SANS survey finds firms continue to downplay cybersecurity awareness
More organizations are still faring poorly in addressing the one dimension of cybersecurity over which they have the most control: people’s behavior.
That’s according to the sixth annual survey of business adoption of security awareness principles conducted by SANS Institute. The 2021 Security Awareness Report, released today, is conducted by SANS, which is the business name of the Escal Institute of Advanced Technologies Inc.
The survey found that more than 75% of security awareness professionals spend less than half their time actually raising security awareness. It also found that responsibility for this communications-intensive task is commonly assigned to highly technical people who are not well-qualified to translate concepts into understandable terms.
The top challenges to security awareness the 1,500 professionals who took the survey cited were lack of time to manage the program and personnel shortages. Opposition from financial and operations executives were also cited as frequent impediments.
Security awareness is an established discipline that covers training, communication and testing designed to prevent people from making mistakes that lead to security incidents. Numerous research reports and anecdotal evidence have established that human errors such as using weak passwords and clicking on unknown links in emails is the number one cause of cyberattacks.
“On average, an organization that has done no [security awareness] training will see a 30% click rate on phishing mails,” said Lance Spitzner, SANS Security Awareness director and co-author of the report. “A year into awareness training it drops to 2%.”
Beyond complianceHowever, most organizations treat security awareness programs as checklists to meet compliance requirements and don’t see them as strategic risk-avoidance tactics. “The organization picks someone on their IT staff and says, ‘You’re now in charge of the awareness program,’” Spitzner said. “They check the box. Really mature organizations pick people who will be dedicated and focused on running the program.”
However, even committing dedicated people to the task often doesn’t go far enough. The survey found that fewer than 20% of respondents come from nontechnical backgrounds such as communications, marketing, legal or human resources, which better equip them to explain often technical topics.
“Cybersecurity is typically perceived as highly technical, so most of the people chosen are highly technical,” Spitzner said. “But those people tend to be really bad at communicating the concept.”
He called this the “curse of knowledge” syndrome: People with strong technical skills may perceive security as being simple or assume that concepts are common knowledge because they deal with them every day. Their communications to business colleagues can be confusing, intimidating or overwhelming as a result.
The situation isn’t helped by leadership attitudes that minimize the importance of awareness. The survey reported that finance and operations executives are the two greatest barriers to success. “Ultimately, they don’t see the value and they see that awareness programs cost them money,” Spitzner said.
Poor compensation for security awareness professionals doesn’t help. The survey found that security professionals who are only partially responsible for awareness earn about $10,000 more per year than those who do it full-time. That creates a disincentive for people to develop the communication and training skills that the discipline demands.

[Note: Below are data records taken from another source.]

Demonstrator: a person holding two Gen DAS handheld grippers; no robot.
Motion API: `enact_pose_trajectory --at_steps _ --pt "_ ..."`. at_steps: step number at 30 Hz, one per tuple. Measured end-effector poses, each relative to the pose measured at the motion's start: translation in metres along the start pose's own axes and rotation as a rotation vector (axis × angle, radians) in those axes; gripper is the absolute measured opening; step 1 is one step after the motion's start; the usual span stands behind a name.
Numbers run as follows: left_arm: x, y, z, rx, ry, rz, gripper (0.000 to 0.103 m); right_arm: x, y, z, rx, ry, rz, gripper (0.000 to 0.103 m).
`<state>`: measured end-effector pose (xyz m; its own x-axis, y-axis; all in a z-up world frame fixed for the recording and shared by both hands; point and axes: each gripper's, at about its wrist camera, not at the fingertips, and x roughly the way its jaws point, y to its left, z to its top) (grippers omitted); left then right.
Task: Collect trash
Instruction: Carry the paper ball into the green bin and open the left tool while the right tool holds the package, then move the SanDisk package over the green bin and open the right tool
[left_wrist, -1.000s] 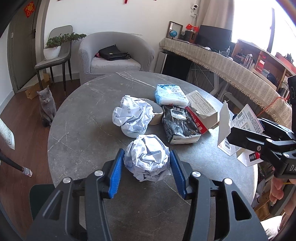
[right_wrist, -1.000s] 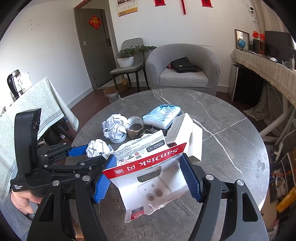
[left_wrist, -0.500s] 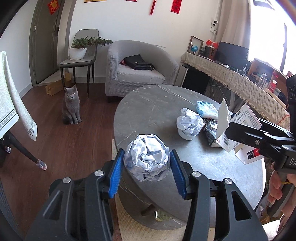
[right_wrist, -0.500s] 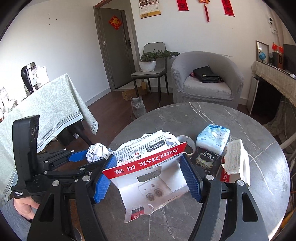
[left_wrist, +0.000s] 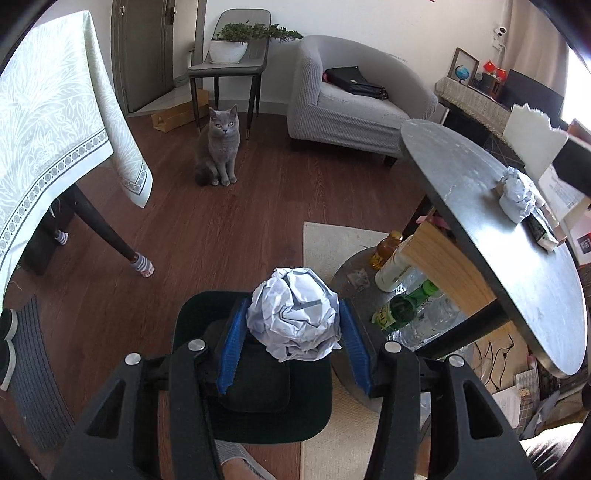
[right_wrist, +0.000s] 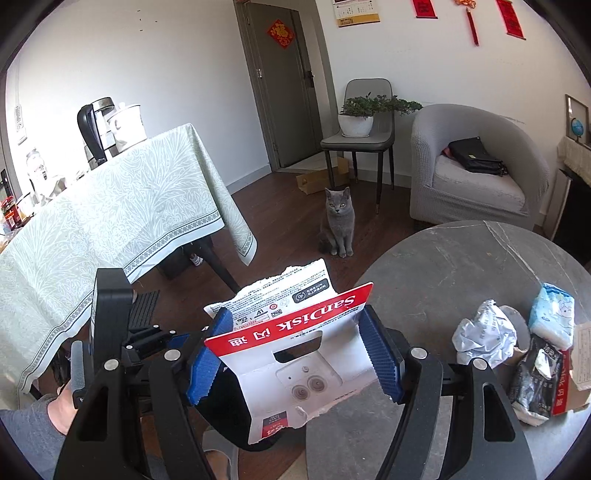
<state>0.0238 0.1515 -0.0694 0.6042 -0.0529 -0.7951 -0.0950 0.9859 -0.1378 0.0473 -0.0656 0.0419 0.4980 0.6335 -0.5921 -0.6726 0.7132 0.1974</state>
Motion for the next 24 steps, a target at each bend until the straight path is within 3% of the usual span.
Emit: enact_pose_trajectory --at_steps 15,21,24 --pt "0.043 0.061 -0.049 -0.109 0.207 -0.020 0.056 0.064 0.059 0.001 -0.073 0.094 0.065 0.071" --pt "0.049 0.071 -0.056 -0.110 0.204 -0.030 0.068 0.089 0.076 -0.001 -0.094 0.136 0.079 0.071" --pt "0.045 0.080 -0.055 -0.121 0.188 -0.035 0.068 0.098 0.082 -0.002 -0.102 0.151 0.079 0.071"
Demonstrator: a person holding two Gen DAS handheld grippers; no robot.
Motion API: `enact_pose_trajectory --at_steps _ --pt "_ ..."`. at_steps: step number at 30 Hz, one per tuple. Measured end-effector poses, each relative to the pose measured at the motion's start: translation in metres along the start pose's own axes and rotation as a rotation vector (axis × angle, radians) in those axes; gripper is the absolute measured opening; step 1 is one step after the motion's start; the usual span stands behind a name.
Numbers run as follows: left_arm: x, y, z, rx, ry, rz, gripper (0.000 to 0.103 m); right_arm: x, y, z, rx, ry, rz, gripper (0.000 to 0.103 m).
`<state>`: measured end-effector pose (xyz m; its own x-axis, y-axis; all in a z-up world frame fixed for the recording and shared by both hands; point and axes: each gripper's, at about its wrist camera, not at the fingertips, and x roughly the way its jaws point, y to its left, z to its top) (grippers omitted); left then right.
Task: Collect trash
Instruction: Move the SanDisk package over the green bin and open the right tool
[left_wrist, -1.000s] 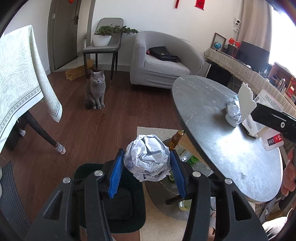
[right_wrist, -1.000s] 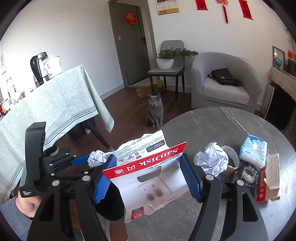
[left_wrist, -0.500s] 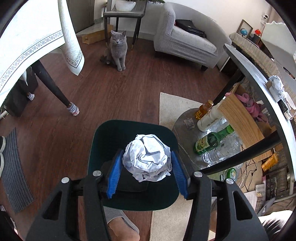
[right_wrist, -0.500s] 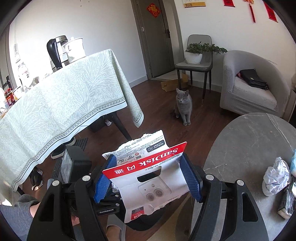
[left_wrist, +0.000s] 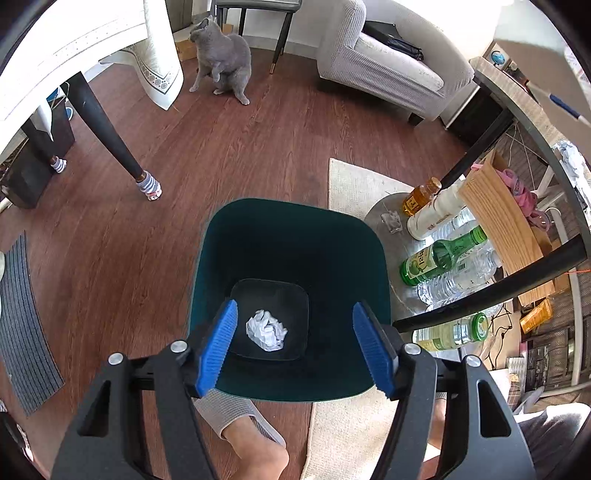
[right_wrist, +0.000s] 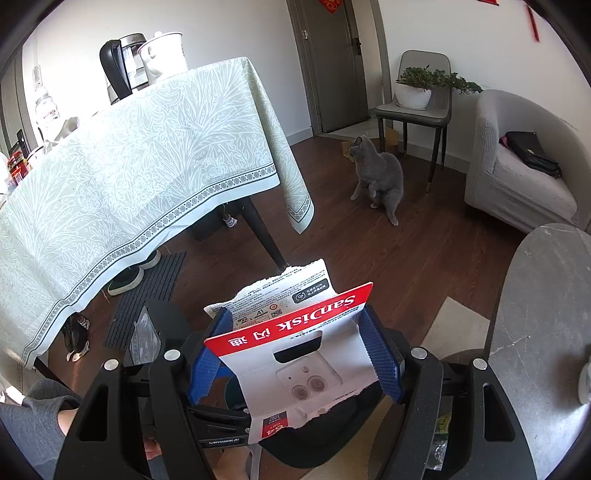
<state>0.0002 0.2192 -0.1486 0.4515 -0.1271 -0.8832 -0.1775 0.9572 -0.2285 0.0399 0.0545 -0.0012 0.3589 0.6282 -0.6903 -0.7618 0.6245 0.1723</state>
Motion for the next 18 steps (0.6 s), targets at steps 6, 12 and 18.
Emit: enact_pose_trajectory --at_steps 6,12,18 --pt "-0.026 0.020 0.005 -0.053 -0.072 -0.005 0.068 0.020 0.008 0.001 -0.017 0.033 -0.005 0.071" --pt "-0.062 0.043 0.011 -0.111 -0.168 -0.015 0.060 0.043 0.020 -0.003 -0.048 0.080 -0.011 0.071" --pt "-0.089 0.051 0.015 -0.117 -0.235 -0.003 0.051 0.071 0.024 -0.012 -0.053 0.142 -0.008 0.071"
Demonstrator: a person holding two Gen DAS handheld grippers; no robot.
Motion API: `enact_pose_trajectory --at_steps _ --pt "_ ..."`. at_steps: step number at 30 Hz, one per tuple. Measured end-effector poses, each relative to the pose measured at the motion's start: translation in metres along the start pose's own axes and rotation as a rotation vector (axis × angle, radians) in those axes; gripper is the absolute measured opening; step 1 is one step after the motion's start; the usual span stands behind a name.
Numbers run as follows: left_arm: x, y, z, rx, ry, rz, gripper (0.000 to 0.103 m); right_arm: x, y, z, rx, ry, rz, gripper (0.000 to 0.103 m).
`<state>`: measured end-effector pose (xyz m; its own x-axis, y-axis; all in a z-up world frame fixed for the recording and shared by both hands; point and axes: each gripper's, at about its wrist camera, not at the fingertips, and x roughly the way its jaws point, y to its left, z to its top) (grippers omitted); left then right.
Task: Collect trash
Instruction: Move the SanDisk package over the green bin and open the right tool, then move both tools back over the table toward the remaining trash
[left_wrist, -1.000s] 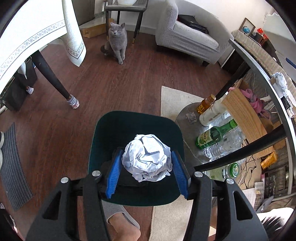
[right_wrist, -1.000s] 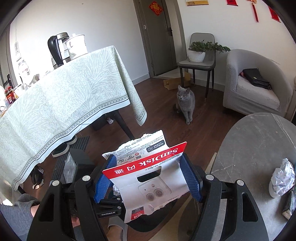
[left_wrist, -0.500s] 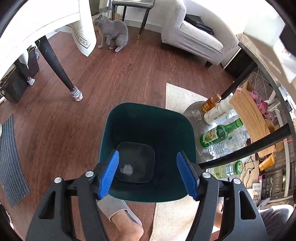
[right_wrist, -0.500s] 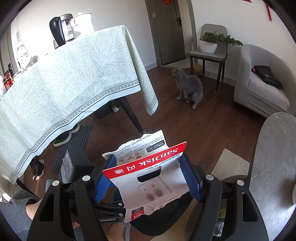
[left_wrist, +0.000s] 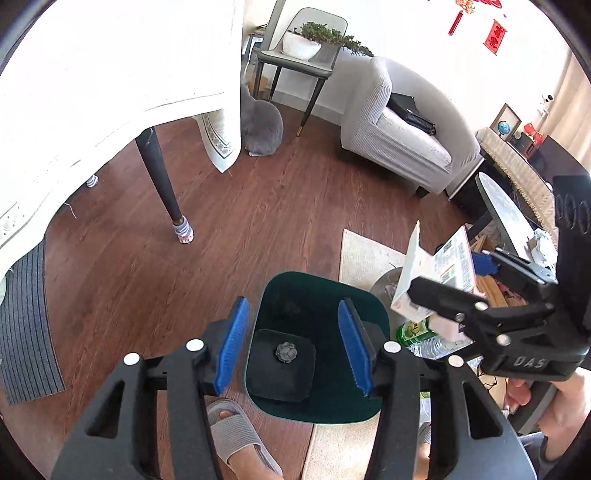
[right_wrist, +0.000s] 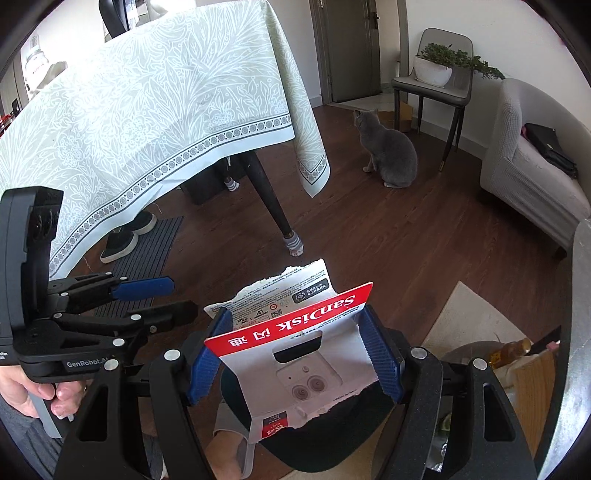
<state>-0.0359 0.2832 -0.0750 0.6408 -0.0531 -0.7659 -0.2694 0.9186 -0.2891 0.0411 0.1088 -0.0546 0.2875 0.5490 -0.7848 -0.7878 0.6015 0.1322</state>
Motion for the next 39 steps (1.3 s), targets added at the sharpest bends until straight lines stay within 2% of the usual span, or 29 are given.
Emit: enact_pose_trajectory --at_steps 7,12,20,21,25,33,38,39 --pt "-0.019 -0.004 0.008 0.033 -0.039 0.018 0.041 0.037 0.005 -0.016 0.008 0.088 0.004 0.071" --pt "-0.033 -0.015 0.017 0.050 -0.083 0.002 0.035 0.065 0.006 -0.030 0.011 0.161 0.000 0.072" --pt "-0.054 -0.034 0.025 0.099 -0.139 -0.026 0.034 0.102 0.005 -0.052 -0.010 0.285 -0.046 0.073" --pt "-0.056 -0.036 0.025 0.101 -0.145 -0.031 0.034 0.104 0.005 -0.054 -0.012 0.294 -0.056 0.075" --pt "-0.062 -0.040 0.027 0.093 -0.162 -0.048 0.034 0.102 0.002 -0.058 -0.013 0.306 -0.077 0.082" --pt "-0.072 -0.050 0.035 0.086 -0.206 -0.071 0.034 0.080 -0.002 -0.058 -0.022 0.278 -0.049 0.082" --pt "-0.078 -0.065 0.039 0.105 -0.232 -0.088 0.034 0.055 0.001 -0.052 -0.053 0.216 -0.024 0.081" --pt "-0.079 -0.069 0.039 0.108 -0.237 -0.091 0.034 0.048 0.002 -0.050 -0.056 0.199 -0.020 0.078"
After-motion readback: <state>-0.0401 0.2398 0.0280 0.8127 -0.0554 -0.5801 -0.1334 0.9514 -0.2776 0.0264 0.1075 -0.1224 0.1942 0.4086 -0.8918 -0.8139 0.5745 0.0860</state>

Organizations that SANS considers to be the most mature practitioners of security awareness commit resources to the effort for the long term and establish metrics that demonstrate value. Less than a quarter of respondents to the survey classify themselves as at or near the highest level of maturity. That’s up from just over 10% four years ago, but it’s still well below the share of organizations that are driven by compliance or short-term behavioral change objectives.
SANS found that most mature organizations devote an average of at least 3.5 full-time equivalent positions to the task, although the number varies somewhat with the size of the employee population. Spitzner also recommended that security leaders can help the effort along by providing tools such as a password manager and by simplifying or eliminating burdensome policies. “Do we need to have passwords expire every 90 days? In most cases, no,” he said.
They can overcome resistance in the organization by shifting the language away from compliance and toward managing risk. “We’re seeing an evolution from a compliance focus to changing human behavior,” Spitzner said. That’s the only way to fortify the organization for the long term.